◆ Assignment: Write the data out again exactly, with every picture removed.

◆ Given information:
____
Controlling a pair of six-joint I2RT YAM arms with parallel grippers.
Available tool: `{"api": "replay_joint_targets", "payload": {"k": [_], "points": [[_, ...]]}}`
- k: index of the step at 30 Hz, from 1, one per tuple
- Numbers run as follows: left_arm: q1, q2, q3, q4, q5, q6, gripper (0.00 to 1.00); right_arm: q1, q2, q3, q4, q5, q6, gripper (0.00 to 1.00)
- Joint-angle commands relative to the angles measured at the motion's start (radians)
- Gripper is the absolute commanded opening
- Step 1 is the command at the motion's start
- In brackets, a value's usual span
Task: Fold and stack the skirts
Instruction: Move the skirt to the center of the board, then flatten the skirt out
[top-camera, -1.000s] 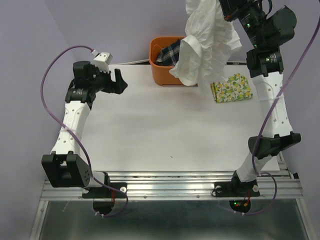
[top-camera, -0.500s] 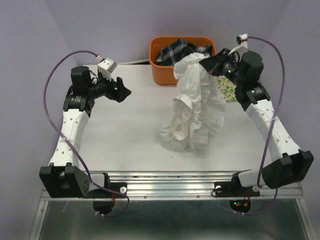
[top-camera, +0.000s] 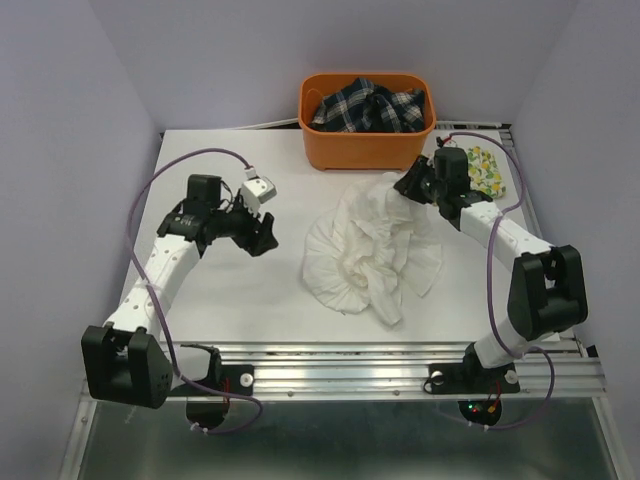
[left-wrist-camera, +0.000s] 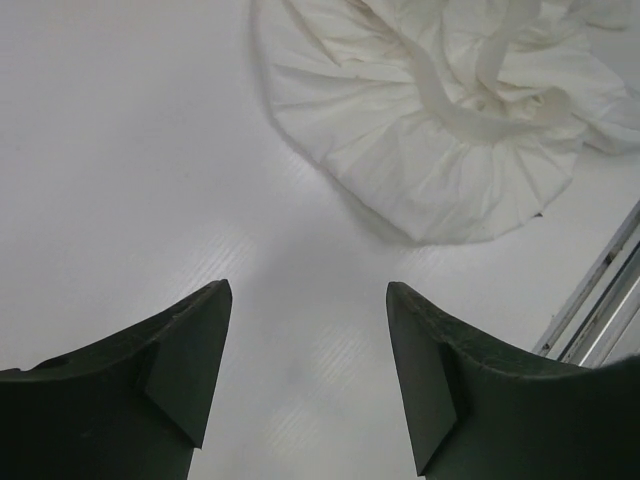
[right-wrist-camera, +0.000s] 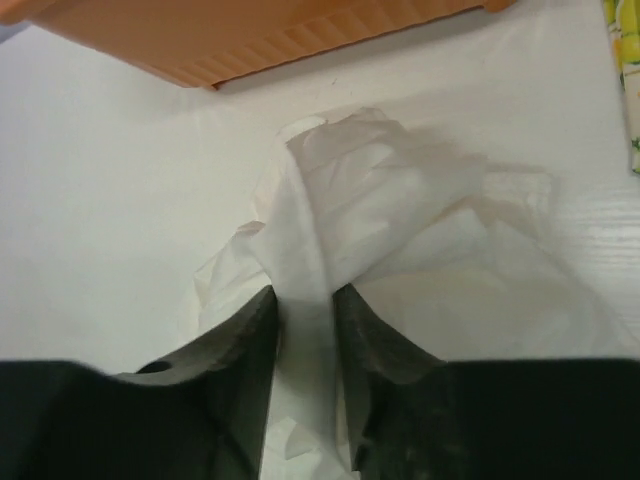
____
◆ Solution to this task:
Controlling a pair of six-joint I2RT YAM arms with parallel grippers.
Available tool: `{"api": "replay_joint_targets", "payload": {"k": [_], "points": [[_, ...]]}}`
- k: index of the step at 30 Hz, from 1, one per tuple
- Numbers run as follows: left_arm: q1, q2, q3, q4, q5, q6, gripper (0.00 to 1.00); right_arm: q1, q2, q3, q4, q5, q6, gripper (0.00 to 1.00)
- Joint-angle commands relative to the angles measured at the motion's start (radians)
- Gripper is the absolute commanded opening
- Step 1 is the command at the motion's start
- In brackets, a value's usual span
Task: Fold and stack the skirts
Instruction: Move the skirt to the center of the board, then flatten the skirt out
[top-camera, -1.000s] 
[top-camera, -0.500s] 
[top-camera, +0.000s] 
[left-wrist-camera, +0.000s] 
[right-wrist-camera, +0.000s] 

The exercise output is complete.